**** Extracted entries ****
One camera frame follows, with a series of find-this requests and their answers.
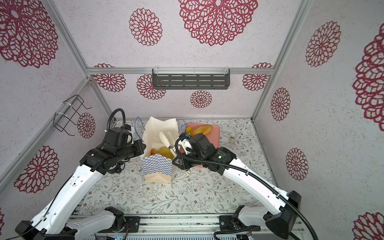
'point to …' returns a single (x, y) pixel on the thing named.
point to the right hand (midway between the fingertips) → (174, 159)
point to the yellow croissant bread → (189, 130)
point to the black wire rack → (61, 120)
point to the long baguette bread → (204, 129)
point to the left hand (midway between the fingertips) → (146, 148)
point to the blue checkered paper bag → (157, 168)
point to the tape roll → (232, 140)
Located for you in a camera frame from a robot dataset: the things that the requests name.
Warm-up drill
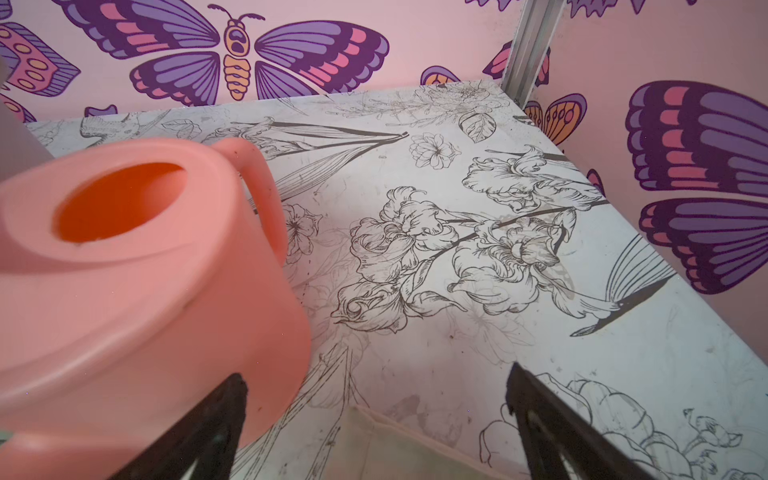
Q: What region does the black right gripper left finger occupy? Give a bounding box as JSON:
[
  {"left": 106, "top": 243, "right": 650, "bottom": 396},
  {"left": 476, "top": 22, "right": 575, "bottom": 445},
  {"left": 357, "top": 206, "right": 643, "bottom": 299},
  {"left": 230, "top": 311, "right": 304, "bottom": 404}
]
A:
[{"left": 112, "top": 373, "right": 248, "bottom": 480}]

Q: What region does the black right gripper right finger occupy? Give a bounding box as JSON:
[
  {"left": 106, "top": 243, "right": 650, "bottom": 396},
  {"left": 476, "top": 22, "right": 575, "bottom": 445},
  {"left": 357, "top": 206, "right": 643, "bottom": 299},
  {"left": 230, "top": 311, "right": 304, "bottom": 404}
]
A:
[{"left": 505, "top": 363, "right": 651, "bottom": 480}]

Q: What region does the aluminium frame post right rear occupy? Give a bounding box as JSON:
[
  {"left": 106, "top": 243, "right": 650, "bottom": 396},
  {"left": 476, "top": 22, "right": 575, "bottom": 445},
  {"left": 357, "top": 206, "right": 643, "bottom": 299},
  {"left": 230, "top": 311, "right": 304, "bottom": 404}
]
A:
[{"left": 501, "top": 0, "right": 566, "bottom": 108}]

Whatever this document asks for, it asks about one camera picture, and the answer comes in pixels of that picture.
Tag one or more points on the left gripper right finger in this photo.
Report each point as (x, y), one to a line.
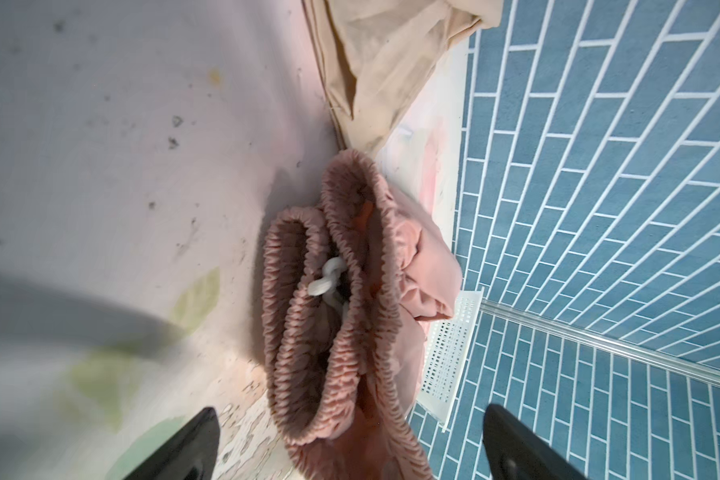
(514, 452)

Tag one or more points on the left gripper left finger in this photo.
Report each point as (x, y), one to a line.
(191, 453)

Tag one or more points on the white plastic basket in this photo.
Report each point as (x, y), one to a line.
(447, 350)

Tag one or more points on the beige shorts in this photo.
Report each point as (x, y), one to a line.
(374, 57)

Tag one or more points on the right aluminium corner post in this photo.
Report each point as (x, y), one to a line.
(693, 370)

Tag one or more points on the pink shorts white drawstring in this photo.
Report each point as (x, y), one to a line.
(327, 285)

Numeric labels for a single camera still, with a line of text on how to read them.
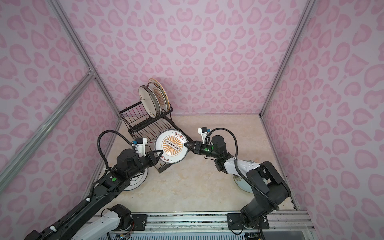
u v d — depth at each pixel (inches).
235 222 28.6
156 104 32.3
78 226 17.4
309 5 27.1
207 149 28.7
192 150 29.5
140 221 28.9
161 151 29.4
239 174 19.2
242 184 33.0
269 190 17.5
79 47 32.1
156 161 27.2
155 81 33.8
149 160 25.8
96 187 20.4
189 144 31.3
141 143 26.8
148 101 36.5
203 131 30.2
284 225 28.9
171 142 30.7
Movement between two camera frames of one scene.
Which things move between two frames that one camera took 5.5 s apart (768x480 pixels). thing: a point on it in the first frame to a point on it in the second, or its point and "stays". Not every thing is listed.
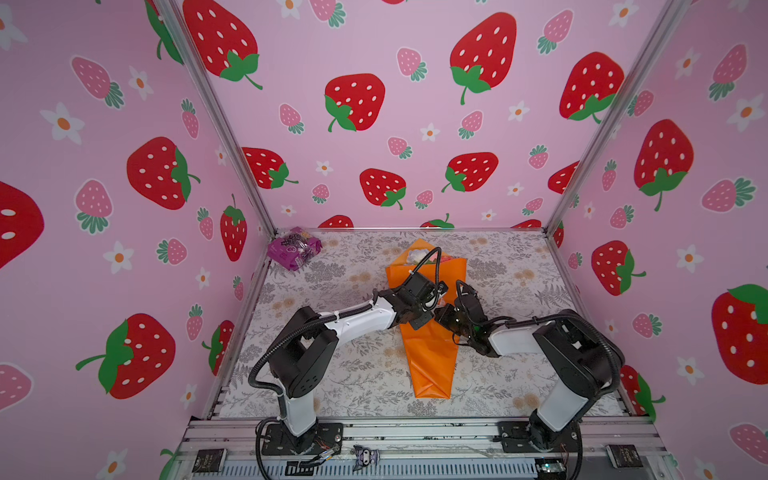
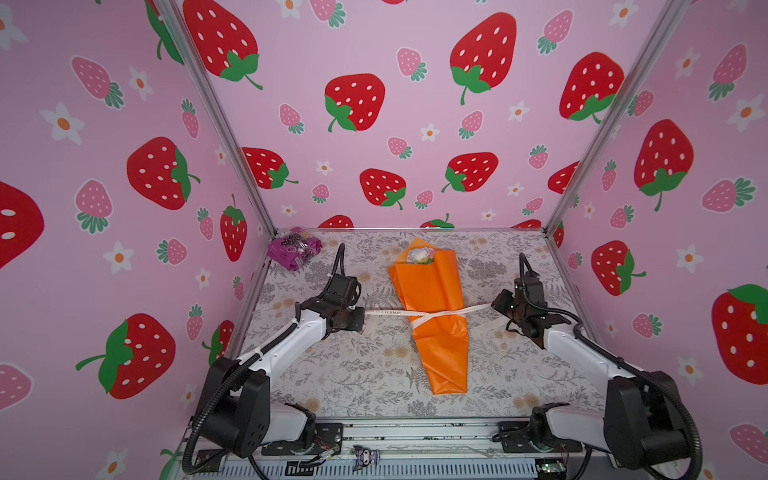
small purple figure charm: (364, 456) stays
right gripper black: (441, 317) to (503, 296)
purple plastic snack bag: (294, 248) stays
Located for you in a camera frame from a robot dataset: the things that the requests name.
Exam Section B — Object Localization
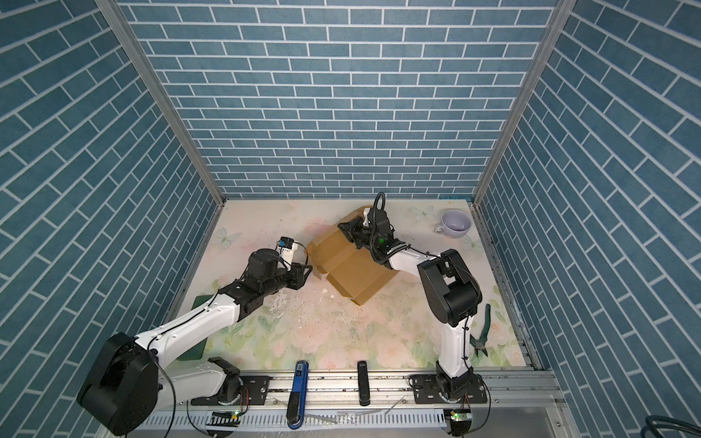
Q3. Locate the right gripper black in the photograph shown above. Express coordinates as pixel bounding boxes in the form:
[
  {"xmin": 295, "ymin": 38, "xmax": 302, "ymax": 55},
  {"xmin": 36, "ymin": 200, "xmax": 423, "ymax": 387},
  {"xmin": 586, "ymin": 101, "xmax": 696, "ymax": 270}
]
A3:
[{"xmin": 338, "ymin": 217, "xmax": 381, "ymax": 252}]

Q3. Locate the brown cardboard paper box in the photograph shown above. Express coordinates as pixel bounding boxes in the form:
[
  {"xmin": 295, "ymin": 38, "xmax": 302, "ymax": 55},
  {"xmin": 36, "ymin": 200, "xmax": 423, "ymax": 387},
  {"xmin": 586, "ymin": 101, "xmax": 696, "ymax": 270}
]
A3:
[{"xmin": 308, "ymin": 224, "xmax": 398, "ymax": 306}]

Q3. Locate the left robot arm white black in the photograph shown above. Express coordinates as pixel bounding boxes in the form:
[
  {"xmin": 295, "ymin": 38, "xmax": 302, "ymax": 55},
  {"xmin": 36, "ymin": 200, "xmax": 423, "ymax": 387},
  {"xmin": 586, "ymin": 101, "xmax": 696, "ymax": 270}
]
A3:
[{"xmin": 76, "ymin": 248, "xmax": 312, "ymax": 436}]

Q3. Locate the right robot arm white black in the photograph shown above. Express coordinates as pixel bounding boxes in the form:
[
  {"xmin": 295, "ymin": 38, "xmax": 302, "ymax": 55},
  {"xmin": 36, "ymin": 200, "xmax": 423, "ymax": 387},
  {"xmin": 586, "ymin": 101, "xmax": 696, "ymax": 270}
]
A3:
[{"xmin": 338, "ymin": 192, "xmax": 483, "ymax": 402}]

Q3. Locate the lavender ceramic cup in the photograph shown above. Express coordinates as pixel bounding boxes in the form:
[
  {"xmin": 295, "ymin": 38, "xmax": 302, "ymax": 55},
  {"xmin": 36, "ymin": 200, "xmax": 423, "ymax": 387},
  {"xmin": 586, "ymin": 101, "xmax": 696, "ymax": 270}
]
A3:
[{"xmin": 434, "ymin": 210, "xmax": 473, "ymax": 239}]

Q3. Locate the blue black handheld tool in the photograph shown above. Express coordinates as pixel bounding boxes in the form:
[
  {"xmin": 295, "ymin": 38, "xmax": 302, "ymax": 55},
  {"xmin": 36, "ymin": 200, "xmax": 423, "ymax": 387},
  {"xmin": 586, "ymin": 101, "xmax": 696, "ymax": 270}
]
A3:
[{"xmin": 286, "ymin": 361, "xmax": 309, "ymax": 430}]

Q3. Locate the green rectangular board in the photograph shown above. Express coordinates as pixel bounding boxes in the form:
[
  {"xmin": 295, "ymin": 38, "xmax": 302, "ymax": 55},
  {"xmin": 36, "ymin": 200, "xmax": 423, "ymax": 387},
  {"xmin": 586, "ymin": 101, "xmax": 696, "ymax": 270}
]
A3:
[{"xmin": 176, "ymin": 294, "xmax": 217, "ymax": 362}]

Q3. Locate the black handheld stick device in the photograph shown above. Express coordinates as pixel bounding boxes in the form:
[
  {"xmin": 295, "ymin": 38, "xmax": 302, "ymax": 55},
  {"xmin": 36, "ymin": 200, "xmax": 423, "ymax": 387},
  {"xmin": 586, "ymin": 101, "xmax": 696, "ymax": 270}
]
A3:
[{"xmin": 357, "ymin": 361, "xmax": 371, "ymax": 407}]

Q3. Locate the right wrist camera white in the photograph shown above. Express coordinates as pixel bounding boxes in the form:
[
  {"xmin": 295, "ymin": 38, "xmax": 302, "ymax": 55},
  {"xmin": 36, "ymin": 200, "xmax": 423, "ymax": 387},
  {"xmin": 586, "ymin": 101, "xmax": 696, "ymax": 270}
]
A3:
[{"xmin": 352, "ymin": 207, "xmax": 372, "ymax": 232}]

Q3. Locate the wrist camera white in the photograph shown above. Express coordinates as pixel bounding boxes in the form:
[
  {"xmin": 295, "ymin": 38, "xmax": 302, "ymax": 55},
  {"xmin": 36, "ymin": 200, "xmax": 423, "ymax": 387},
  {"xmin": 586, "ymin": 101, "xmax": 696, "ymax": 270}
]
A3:
[
  {"xmin": 277, "ymin": 237, "xmax": 298, "ymax": 270},
  {"xmin": 352, "ymin": 207, "xmax": 372, "ymax": 232}
]

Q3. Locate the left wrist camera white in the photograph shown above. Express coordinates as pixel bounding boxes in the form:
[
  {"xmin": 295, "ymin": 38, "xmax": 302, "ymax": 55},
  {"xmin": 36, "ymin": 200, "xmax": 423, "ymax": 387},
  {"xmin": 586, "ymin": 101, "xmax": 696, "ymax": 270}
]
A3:
[{"xmin": 277, "ymin": 237, "xmax": 298, "ymax": 270}]

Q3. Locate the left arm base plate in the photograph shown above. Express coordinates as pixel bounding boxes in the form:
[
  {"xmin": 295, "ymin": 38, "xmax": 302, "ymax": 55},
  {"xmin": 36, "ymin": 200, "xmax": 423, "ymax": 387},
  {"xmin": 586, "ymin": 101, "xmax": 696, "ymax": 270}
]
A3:
[{"xmin": 190, "ymin": 375, "xmax": 271, "ymax": 406}]

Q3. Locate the left circuit board below rail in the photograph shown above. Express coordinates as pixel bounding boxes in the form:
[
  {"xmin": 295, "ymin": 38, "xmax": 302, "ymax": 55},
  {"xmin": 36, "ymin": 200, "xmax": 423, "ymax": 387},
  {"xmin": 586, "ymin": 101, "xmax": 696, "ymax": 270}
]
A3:
[{"xmin": 206, "ymin": 411, "xmax": 241, "ymax": 437}]

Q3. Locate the circuit board below rail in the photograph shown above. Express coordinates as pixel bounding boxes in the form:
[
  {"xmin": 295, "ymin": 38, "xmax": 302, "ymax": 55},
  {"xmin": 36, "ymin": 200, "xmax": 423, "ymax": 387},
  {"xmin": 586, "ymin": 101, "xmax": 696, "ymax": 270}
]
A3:
[
  {"xmin": 444, "ymin": 408, "xmax": 473, "ymax": 437},
  {"xmin": 206, "ymin": 411, "xmax": 241, "ymax": 437}
]

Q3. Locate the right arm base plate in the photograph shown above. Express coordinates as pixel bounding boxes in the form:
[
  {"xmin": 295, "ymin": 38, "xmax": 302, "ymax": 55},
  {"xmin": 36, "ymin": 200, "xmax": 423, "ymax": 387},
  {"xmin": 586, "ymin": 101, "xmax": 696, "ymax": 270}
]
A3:
[{"xmin": 408, "ymin": 372, "xmax": 489, "ymax": 404}]

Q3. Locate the right circuit board below rail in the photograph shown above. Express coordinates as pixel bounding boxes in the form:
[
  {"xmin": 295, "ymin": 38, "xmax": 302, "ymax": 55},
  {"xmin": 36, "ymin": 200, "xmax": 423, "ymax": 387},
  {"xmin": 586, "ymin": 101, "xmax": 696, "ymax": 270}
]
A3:
[{"xmin": 444, "ymin": 408, "xmax": 473, "ymax": 437}]

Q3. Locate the aluminium front rail frame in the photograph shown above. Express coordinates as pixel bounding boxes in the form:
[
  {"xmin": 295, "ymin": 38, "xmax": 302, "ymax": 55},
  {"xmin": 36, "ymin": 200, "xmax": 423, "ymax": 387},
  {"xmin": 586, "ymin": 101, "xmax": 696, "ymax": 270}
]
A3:
[{"xmin": 120, "ymin": 369, "xmax": 578, "ymax": 437}]

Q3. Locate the black cable bottom right corner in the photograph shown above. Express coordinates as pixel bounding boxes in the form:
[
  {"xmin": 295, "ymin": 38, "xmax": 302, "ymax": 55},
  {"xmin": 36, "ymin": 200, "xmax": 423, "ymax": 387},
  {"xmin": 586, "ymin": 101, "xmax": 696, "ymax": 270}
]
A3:
[{"xmin": 640, "ymin": 414, "xmax": 701, "ymax": 438}]
****
The reply should hold only the lines from the first line of the records above through the line containing "point to the tape roll → (232, 140)", copied exactly and without pictures.

One camera frame follows, with a series of find-this requests and their answers.
'point to …' returns a single (x, y) pixel on the thing named.
point to the right hand (midway between the fingertips) → (174, 159)
point to the yellow croissant bread → (189, 130)
point to the black wire rack → (61, 120)
point to the long baguette bread → (204, 129)
point to the left hand (midway between the fingertips) → (146, 148)
point to the blue checkered paper bag → (157, 168)
point to the tape roll → (232, 140)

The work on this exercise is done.